=== Description of the task ===
For each line below that holds the string "camera", add one to a tally; report that tally alone.

---*---

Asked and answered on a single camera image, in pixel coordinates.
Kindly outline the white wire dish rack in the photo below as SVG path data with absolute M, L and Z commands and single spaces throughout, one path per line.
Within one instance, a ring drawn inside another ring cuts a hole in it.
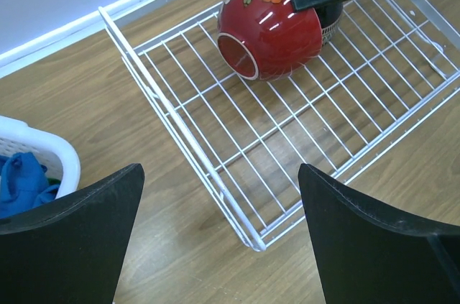
M 261 252 L 303 220 L 297 173 L 349 182 L 459 92 L 459 12 L 441 0 L 346 2 L 311 62 L 240 78 L 211 6 L 132 46 L 100 15 L 157 118 L 235 230 Z

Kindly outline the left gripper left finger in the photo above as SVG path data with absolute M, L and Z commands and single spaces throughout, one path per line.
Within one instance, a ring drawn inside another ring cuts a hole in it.
M 132 163 L 1 220 L 1 302 L 113 303 L 144 187 Z

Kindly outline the red floral bowl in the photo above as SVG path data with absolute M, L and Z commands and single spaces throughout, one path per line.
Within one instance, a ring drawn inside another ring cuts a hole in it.
M 222 58 L 246 80 L 287 77 L 323 47 L 316 11 L 296 12 L 292 0 L 223 0 L 217 30 Z

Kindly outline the dark patterned bowl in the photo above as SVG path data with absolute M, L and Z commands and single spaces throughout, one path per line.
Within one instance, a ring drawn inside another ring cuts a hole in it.
M 323 46 L 330 42 L 331 38 L 336 34 L 343 8 L 342 3 L 329 4 L 315 8 L 321 23 Z

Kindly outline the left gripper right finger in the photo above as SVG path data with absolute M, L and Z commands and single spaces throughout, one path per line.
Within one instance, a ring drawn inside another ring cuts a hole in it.
M 298 181 L 327 303 L 458 303 L 459 227 L 302 164 Z

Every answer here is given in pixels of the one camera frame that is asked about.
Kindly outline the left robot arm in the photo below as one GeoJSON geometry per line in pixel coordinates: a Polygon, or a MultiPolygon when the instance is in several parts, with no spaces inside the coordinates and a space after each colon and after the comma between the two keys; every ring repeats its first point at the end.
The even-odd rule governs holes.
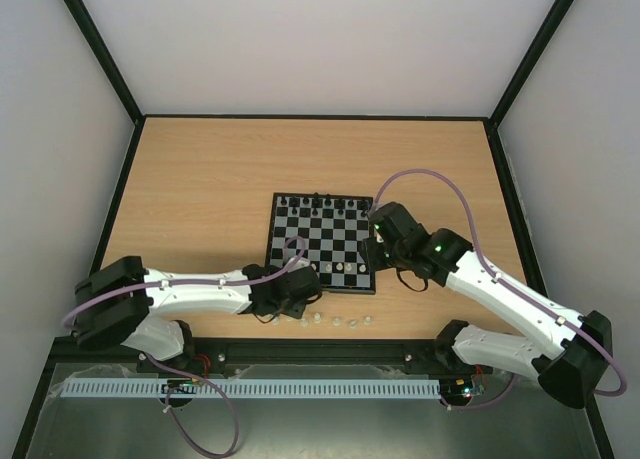
{"type": "Polygon", "coordinates": [[[76,285],[76,306],[63,324],[82,350],[122,345],[179,368],[195,354],[185,316],[299,319],[321,295],[318,275],[304,258],[294,257],[282,268],[250,264],[222,274],[176,274],[126,256],[76,285]]]}

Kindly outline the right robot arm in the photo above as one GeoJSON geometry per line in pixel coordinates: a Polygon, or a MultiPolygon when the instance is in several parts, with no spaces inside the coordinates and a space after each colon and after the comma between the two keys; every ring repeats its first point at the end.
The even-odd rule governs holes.
{"type": "Polygon", "coordinates": [[[479,258],[463,236],[429,233],[407,209],[390,202],[371,212],[372,237],[362,243],[373,270],[412,272],[460,293],[496,314],[516,335],[453,320],[437,338],[445,369],[486,365],[538,382],[561,404],[582,409],[593,396],[613,352],[612,325],[598,311],[583,315],[559,305],[479,258]]]}

---*---

=== Result for this task ===
2